Electronic supplementary material

The online version of this article (doi:10.​1186/​2036-7902-6-6) contains supplementary material, which is available to authorized users.

Competing interests

The authors declare that they have no conflicting or competing interests.

Authors’ contributions

NWT, CWN, KLM, and JWT participated in the conception and design of the study. NWT and CWN did the acquisition of data. NWT, CWN, KLM, and JWT participated in the analysis and interpretation of data. NWT, CWN, KLM, and JWT drafted the manuscript. NWT, KLM, and JWT participated in revising for critically important intellectual content. JWT supervised in the overall process. All authors read and approved the final manuscript.

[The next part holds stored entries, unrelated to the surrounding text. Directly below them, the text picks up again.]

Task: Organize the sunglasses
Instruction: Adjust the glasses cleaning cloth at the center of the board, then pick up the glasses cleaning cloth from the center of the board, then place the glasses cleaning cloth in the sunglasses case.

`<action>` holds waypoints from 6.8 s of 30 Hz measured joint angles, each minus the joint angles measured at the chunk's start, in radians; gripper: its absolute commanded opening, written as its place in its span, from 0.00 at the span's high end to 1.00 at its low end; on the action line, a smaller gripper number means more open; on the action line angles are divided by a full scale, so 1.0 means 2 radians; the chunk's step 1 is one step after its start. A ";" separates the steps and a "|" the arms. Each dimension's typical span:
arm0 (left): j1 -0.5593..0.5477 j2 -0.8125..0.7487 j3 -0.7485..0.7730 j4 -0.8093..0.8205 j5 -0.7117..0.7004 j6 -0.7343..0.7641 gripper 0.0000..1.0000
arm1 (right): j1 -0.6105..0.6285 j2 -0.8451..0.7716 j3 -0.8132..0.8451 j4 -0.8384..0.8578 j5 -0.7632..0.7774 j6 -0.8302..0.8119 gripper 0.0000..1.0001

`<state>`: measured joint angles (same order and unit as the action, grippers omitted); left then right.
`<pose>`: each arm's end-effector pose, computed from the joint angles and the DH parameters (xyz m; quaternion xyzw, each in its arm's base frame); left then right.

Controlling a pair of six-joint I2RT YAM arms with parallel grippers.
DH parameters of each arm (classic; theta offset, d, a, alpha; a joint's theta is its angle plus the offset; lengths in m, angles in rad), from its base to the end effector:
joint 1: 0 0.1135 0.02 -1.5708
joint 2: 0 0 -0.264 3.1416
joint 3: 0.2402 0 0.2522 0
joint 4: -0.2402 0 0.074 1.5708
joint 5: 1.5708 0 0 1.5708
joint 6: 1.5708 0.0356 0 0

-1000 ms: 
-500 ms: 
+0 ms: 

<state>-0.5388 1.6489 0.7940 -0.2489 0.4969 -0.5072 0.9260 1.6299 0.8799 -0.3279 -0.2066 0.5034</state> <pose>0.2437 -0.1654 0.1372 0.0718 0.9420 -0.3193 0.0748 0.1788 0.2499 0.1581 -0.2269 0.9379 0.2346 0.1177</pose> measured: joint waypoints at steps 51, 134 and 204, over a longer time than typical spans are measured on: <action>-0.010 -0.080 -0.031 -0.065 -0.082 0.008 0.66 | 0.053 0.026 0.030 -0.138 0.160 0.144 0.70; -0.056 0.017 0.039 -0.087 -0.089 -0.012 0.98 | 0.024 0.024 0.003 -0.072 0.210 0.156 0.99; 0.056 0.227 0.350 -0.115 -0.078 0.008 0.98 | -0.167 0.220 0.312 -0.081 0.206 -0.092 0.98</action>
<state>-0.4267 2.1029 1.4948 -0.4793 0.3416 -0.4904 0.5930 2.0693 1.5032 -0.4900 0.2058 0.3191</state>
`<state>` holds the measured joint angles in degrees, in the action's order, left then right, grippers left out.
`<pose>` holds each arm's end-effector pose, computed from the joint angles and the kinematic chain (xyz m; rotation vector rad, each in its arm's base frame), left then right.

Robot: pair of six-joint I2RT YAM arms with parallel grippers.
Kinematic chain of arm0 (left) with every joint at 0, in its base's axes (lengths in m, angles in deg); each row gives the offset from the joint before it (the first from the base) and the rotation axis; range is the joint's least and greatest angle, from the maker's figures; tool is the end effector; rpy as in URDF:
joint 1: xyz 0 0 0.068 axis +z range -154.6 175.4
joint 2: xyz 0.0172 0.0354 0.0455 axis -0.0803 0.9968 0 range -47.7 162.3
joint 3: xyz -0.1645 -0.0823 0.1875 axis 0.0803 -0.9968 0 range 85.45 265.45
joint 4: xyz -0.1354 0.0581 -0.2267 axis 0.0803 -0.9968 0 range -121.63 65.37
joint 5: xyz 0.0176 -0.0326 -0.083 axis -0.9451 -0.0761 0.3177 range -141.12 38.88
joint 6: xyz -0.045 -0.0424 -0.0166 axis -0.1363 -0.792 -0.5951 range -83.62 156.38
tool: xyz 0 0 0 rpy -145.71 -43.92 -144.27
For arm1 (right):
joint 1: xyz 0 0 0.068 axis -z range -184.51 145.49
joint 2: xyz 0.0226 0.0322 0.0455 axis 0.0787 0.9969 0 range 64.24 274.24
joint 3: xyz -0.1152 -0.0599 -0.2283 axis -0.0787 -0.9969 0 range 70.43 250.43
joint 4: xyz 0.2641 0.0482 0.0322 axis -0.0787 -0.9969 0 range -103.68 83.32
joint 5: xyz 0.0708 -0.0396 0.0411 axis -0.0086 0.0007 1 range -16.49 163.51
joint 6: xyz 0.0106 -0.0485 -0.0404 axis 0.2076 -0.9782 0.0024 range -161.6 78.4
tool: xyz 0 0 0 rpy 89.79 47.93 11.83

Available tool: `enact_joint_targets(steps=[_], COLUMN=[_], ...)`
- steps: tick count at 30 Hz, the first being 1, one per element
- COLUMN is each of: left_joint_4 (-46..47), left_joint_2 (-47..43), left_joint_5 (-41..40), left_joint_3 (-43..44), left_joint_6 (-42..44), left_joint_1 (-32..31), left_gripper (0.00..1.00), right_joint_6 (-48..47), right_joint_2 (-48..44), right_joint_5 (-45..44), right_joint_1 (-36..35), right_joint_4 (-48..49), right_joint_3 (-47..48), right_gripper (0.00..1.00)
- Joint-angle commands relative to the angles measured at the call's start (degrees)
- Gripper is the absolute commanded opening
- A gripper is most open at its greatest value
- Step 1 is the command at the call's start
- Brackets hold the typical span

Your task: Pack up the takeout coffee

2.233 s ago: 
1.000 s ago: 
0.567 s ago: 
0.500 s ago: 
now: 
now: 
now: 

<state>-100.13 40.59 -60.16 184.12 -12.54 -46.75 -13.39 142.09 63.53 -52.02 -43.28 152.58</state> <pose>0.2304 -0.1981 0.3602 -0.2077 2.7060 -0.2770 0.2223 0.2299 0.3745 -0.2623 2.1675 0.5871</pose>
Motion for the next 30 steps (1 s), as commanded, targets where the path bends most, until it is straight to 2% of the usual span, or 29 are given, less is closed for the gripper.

Lung ultrasound has been shown to identify in real-time, various pathologies of the lung such as pneumonia, viral pneumonia, and acute respiratory distress syndrome (ARDS). Lung ultrasound maybe a first-line alternative to chest X-ray and CT scan in critically ill patients with respiratory failure. We describe the use of lung ultrasound imaging and findings in two cases of severe respiratory failure from avian influenza A (H7N9) infection.


Serial lung ultrasound images and video from two cases of H7N9 respiratory failure requiring mechanical ventilation and extracorporeal membrane oxygenation in a tertiary care intensive care unit were analyzed for characteristic lung ultrasound findings described previously for respiratory failure and infection. These findings were followed serially, correlated with clinical course and chest X-ray.


In both patients, characteristic lung ultrasound findings have been observed as previously described in viral pulmonary infections: subpleural consolidations associated or not with local pleural effusion. In addition, numerous, confluent, or coalescing B-lines leading to ‘white lung’ with corresponding pleural line thickening are associated with ARDS. Extension or reduction of lesions observed with ultrasound was also correlated respectively with clinical worsening or improvement. Coexisting consolidated pneumonia with sonographic air bronchograms was noted in one patient who did not survive.


Clinicians with access to point-of-care ultrasonography may use these findings as an alternative to chest X-ray or CT scan. Lung ultrasound imaging may assist in the efficient allocation of intensive care for patients with respiratory failure from viral pulmonary infections, especially in resource scarce settings or situations such as future respiratory virus outbreaks or pandemics.